(What you have to do):
Please return only the lines from the one with "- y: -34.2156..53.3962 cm" through the final line of the data, unchanged, with pictures omitted.

(Information supplied):
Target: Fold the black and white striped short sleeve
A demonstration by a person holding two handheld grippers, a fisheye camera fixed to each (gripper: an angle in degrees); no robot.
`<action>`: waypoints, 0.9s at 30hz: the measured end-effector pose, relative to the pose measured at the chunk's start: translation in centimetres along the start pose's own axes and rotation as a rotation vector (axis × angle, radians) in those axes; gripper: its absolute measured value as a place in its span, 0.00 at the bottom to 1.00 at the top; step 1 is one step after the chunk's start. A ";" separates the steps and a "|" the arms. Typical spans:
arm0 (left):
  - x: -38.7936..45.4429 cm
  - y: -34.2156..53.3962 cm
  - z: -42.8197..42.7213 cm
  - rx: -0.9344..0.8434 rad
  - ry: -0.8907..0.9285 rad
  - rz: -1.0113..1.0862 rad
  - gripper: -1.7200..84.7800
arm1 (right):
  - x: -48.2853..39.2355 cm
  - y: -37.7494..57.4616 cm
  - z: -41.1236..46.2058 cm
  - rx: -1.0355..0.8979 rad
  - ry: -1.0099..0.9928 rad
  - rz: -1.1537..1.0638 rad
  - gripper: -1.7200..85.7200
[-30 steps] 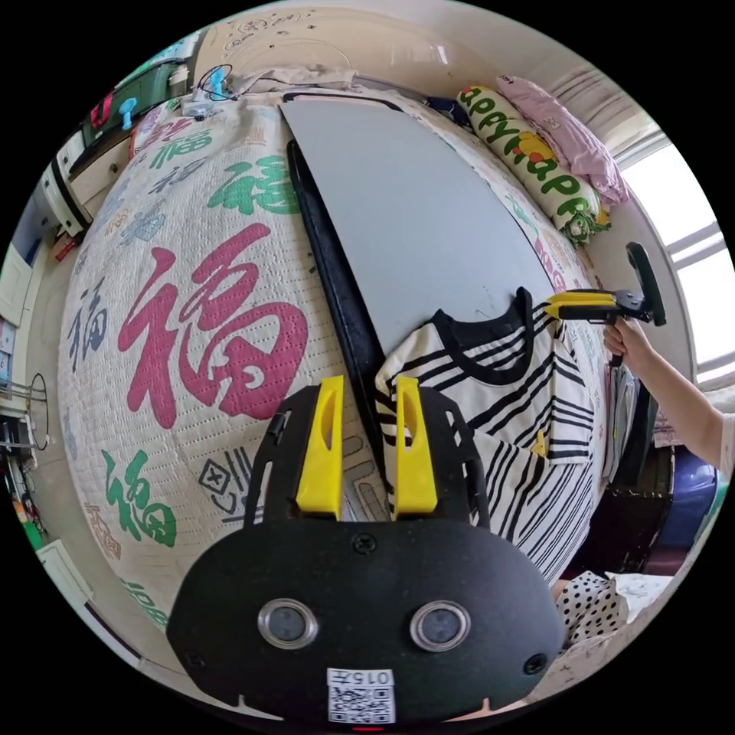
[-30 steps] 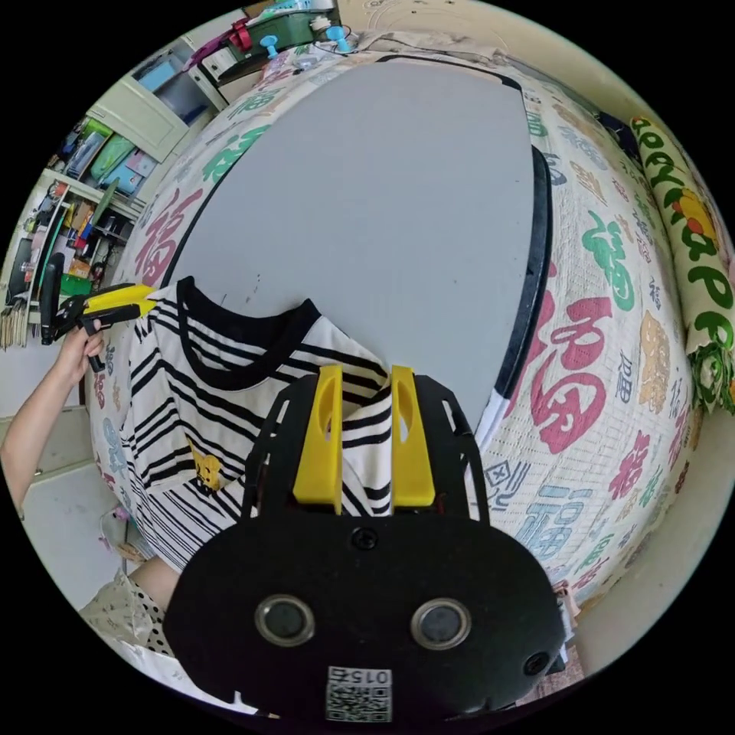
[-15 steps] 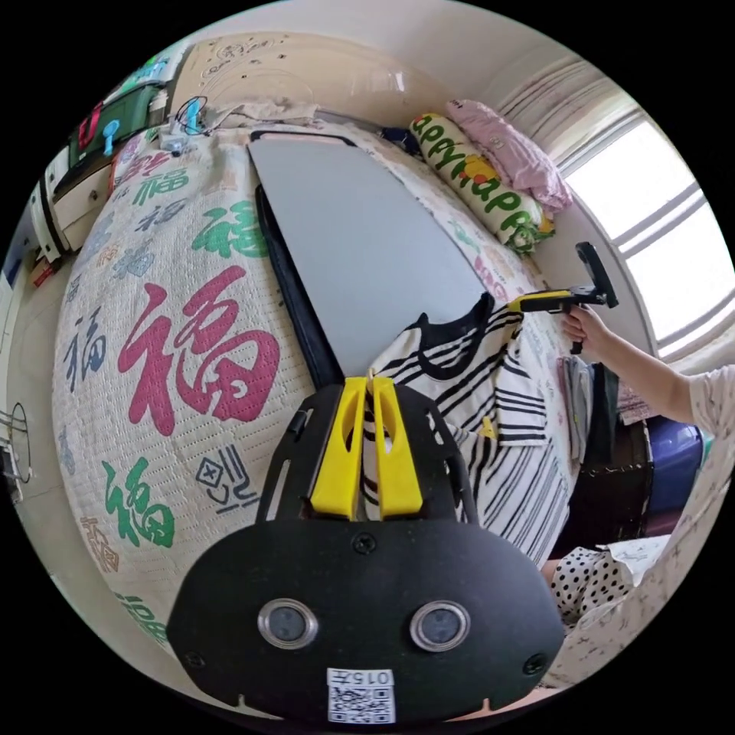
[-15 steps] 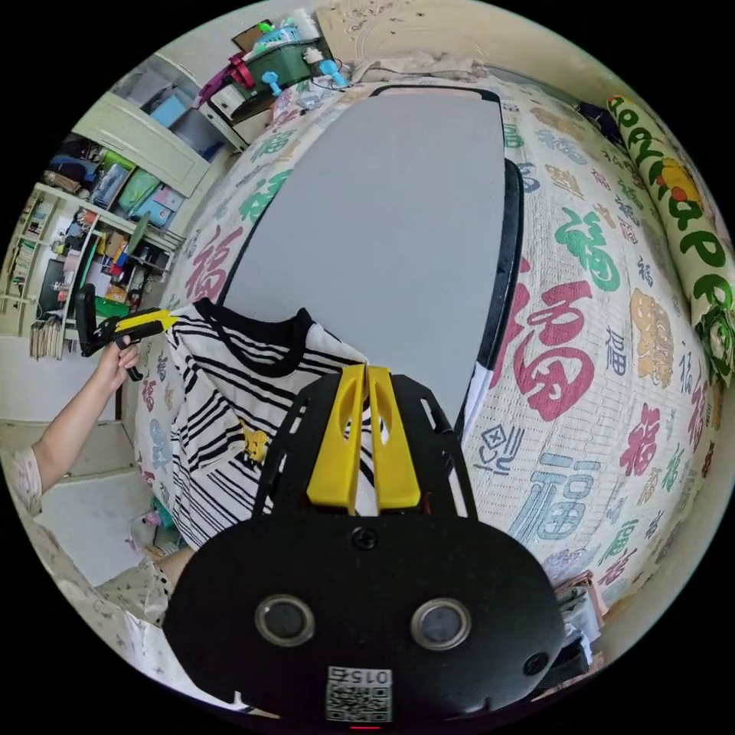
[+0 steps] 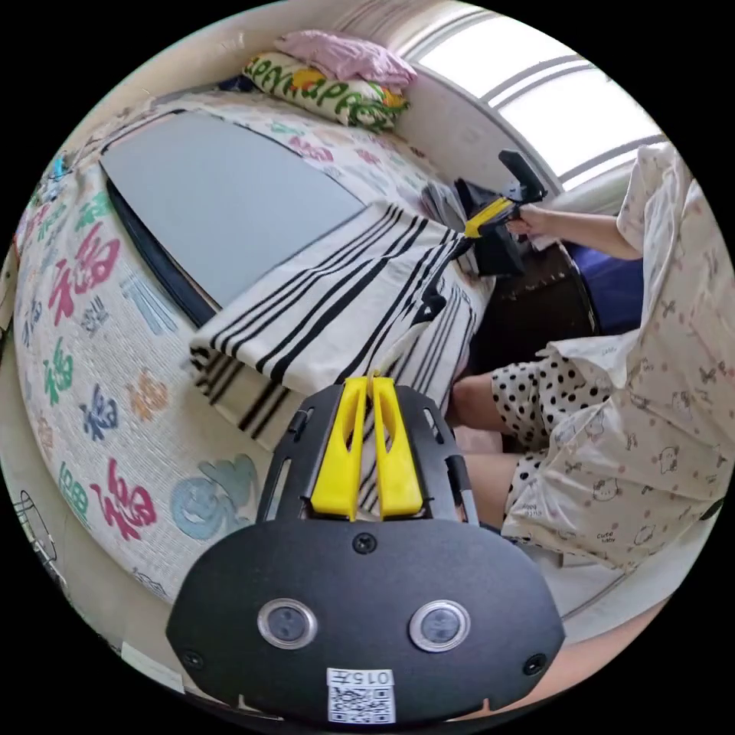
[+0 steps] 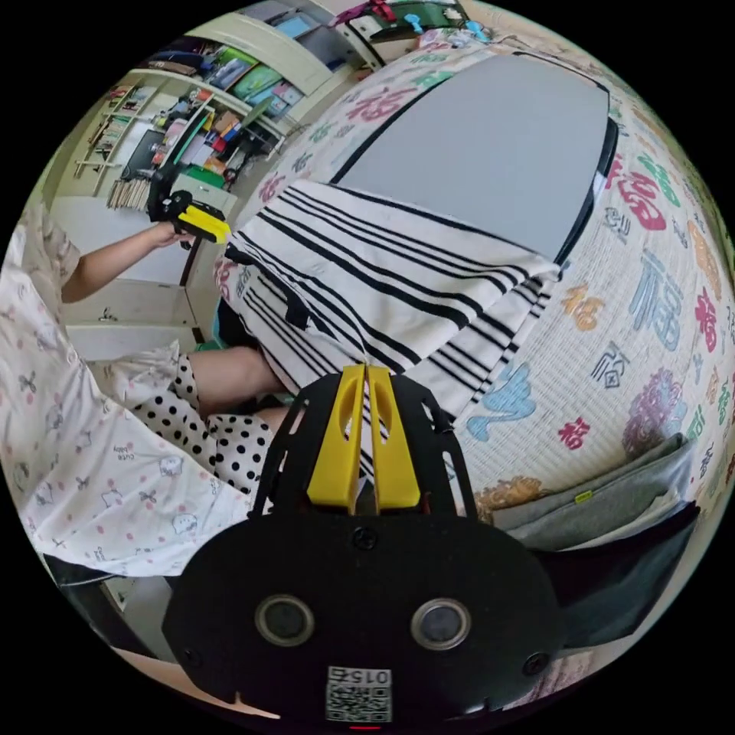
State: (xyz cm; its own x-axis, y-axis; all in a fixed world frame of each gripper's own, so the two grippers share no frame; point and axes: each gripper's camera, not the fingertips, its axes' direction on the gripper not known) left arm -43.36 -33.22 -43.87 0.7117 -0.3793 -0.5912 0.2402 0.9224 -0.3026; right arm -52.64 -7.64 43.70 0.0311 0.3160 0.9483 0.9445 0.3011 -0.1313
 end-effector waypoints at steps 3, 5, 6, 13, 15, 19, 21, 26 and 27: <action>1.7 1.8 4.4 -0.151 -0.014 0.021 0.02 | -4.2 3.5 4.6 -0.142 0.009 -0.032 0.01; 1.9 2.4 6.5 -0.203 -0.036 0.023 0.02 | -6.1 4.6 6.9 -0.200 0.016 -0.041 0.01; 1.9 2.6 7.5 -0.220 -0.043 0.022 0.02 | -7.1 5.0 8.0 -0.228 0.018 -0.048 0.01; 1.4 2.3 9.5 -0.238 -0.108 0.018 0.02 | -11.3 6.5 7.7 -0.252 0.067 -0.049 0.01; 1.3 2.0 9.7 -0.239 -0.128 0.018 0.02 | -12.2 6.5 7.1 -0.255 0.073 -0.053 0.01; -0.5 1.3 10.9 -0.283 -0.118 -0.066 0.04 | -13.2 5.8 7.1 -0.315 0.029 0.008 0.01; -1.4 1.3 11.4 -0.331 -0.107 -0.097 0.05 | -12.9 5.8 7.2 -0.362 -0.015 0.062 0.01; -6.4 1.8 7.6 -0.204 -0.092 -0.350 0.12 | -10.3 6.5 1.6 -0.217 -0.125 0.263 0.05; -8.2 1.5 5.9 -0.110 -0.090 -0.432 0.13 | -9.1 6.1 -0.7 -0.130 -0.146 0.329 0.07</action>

(Exercise result):
  - y: -34.2156..53.3962 cm
  - z: -42.8197..42.7213 cm
  - rx: -0.9344..0.8434 rad
  - ry: -0.8907..0.9285 rad
  - rz: -1.0113..1.0862 rad
  - gripper: -1.7200..84.7800
arm1 (right):
  - x: -48.2853..39.2355 cm
  - y: -37.7494..57.4616 cm
  - z: -41.1236..46.2058 cm
  - rx: -1.0355..0.8979 rad
  - ry: -1.0099..0.9928 rad
  - rz: -1.1537..1.0638 rad
  - gripper: -1.7200..85.7200
[-30 steps] 
[-30 steps] 
[-15 steps] 
[-15 steps] 
[+0 steps] 
[+0 steps] 
State: (xyz cm; its own x-axis, y-axis; all in a fixed world frame of each gripper's own, so the two grippers share no frame; point and axes: each gripper's camera, not the fingertips, its axes' direction on the gripper not known) left arm -43.36 -33.22 -43.87 0.7117 -0.3793 -0.5912 0.2402 0.9224 -0.3026; right arm -52.64 -7.64 43.70 0.0311 0.3160 0.9483 0.9445 0.3011 -0.1313
 end-effector waypoints at steps 3, 5, 6, 13, 15, 19, 21, 26 and 27: <action>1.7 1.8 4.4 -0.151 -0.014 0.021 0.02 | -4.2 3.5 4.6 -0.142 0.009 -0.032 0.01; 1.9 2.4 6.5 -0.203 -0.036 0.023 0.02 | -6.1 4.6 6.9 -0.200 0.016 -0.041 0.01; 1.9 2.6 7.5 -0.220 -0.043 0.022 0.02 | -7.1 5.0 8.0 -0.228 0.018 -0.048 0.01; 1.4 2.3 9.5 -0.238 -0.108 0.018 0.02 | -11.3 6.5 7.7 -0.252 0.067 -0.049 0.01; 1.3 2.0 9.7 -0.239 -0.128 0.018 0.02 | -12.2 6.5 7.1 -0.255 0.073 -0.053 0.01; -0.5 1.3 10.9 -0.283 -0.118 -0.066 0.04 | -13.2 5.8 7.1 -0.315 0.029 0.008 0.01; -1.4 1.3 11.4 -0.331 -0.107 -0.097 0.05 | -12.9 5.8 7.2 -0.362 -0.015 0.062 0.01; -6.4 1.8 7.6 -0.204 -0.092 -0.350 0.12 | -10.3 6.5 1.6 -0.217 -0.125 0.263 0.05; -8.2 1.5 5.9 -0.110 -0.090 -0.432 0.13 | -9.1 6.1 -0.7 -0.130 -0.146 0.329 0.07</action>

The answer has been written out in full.